> _PROVIDED DATA_
###

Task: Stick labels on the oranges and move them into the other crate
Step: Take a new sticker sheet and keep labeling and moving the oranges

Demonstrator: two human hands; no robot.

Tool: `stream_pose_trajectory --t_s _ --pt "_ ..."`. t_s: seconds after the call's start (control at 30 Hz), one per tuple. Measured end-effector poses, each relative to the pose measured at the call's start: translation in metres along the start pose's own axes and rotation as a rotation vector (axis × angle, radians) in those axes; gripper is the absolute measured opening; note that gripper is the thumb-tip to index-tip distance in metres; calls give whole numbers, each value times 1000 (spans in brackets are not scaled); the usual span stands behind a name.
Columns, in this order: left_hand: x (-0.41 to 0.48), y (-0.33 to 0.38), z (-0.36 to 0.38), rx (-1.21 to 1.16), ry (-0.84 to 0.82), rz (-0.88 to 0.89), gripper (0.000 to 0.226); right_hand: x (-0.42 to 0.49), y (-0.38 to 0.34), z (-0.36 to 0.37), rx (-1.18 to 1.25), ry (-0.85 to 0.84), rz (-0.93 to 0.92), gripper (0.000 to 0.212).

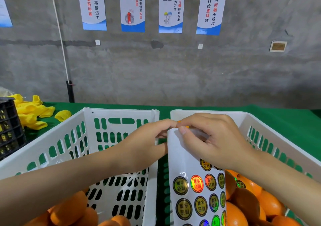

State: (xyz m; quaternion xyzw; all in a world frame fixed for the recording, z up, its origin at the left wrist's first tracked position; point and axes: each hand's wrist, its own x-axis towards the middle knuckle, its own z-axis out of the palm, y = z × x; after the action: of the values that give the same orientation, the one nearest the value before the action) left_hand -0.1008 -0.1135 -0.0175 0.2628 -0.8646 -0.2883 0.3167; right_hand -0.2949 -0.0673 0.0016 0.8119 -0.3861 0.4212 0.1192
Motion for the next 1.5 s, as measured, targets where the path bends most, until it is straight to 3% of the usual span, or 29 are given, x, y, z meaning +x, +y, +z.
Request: stream_pose_trajectory --t_s 0.1,0.2,0.3,0.5,0.7,0.77,0.93,1.13,1.3,1.5 --pt "-3 3 5 72 -114 -35 22 -1 0 0 -8 -16 18 38" --pt "-3 2 5 89 -93 -54 34 -1 -1 0 -17 -23 40 39" --pt "-4 -1 3 88 -51 -123 22 0 -1 1 -5 -20 113 39" --pt "-4 18 -4 -235 -75 -206 48 0 12 5 -10 48 312 20" --pt "-3 14 -2 -385 -203 -230 20 2 11 6 28 100 336 21" --pt "-2 12 -4 -374 -172 -266 20 2 10 5 31 128 346 22" --pt "3 7 -4 -410 110 -390 21 6 12 2 -71 172 340 37" --pt "7 5 -6 -525 320 -415 15 4 10 3 -242 225 248 23" --pt "7 6 -6 -595 326 -388 23 1 8 7 -264 127 137 28" --pt "4 8 -5 -615 207 -340 33 1 7 7 -219 131 98 31"
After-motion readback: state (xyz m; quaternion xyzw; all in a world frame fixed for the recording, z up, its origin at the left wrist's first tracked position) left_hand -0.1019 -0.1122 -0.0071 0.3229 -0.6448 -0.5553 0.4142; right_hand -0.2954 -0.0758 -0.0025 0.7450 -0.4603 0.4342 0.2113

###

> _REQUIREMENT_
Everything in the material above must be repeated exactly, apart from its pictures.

> _SOLUTION TO THIS EXERCISE_
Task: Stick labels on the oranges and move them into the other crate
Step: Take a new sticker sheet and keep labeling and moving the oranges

Demonstrator: two human hands; no robot.

Tool: `stream_pose_trajectory --t_s _ --pt "_ ..."`. t_s: seconds after the call's start (control at 30 Hz), one per tuple. Measured end-effector poses, each relative to the pose measured at the call's start: translation in metres along the start pose's own axes and rotation as a rotation vector (axis × angle, radians) in those axes; gripper is the absolute measured opening; note that gripper is the thumb-tip to index-tip distance in metres; calls give whole numbers, each value times 1000 (spans in brackets are not scaled); the usual span stands behind a name.
Columns, in this order: left_hand: x (-0.41 to 0.48), y (-0.33 to 0.38), z (-0.36 to 0.38), rx (-1.21 to 1.16), ry (-0.84 to 0.82), rz (-0.88 to 0.89), gripper (0.000 to 0.226); right_hand: x (-0.42 to 0.49), y (-0.38 to 0.34), z (-0.36 to 0.37), rx (-1.18 to 1.25), ry (-0.85 to 0.84), rz (-0.93 to 0.92), gripper (0.000 to 0.212).


State: (xyz m; quaternion xyzw; all in a world frame fixed for the recording, z up, its origin at the left wrist's first tracked position; point and axes: each hand's wrist, its own x-axis towards the middle knuckle, its own z-axis out of the palm, y = z × x; after the action: of the values that give the same orientation, the one nearest the value before the action) left_hand -0.1008 -0.1135 -0.0175 0.2628 -0.8646 -0.2883 0.3167; right_hand -0.2949 -0.0673 0.0016 0.8119 -0.3861 0.4212 0.1192
Motion for the next 1.5 s, as measured, targets where the path bends most, until it is straight to 3% of the usual span, or 29 are given, x, y, z meaning +x, +y, +z.
Request: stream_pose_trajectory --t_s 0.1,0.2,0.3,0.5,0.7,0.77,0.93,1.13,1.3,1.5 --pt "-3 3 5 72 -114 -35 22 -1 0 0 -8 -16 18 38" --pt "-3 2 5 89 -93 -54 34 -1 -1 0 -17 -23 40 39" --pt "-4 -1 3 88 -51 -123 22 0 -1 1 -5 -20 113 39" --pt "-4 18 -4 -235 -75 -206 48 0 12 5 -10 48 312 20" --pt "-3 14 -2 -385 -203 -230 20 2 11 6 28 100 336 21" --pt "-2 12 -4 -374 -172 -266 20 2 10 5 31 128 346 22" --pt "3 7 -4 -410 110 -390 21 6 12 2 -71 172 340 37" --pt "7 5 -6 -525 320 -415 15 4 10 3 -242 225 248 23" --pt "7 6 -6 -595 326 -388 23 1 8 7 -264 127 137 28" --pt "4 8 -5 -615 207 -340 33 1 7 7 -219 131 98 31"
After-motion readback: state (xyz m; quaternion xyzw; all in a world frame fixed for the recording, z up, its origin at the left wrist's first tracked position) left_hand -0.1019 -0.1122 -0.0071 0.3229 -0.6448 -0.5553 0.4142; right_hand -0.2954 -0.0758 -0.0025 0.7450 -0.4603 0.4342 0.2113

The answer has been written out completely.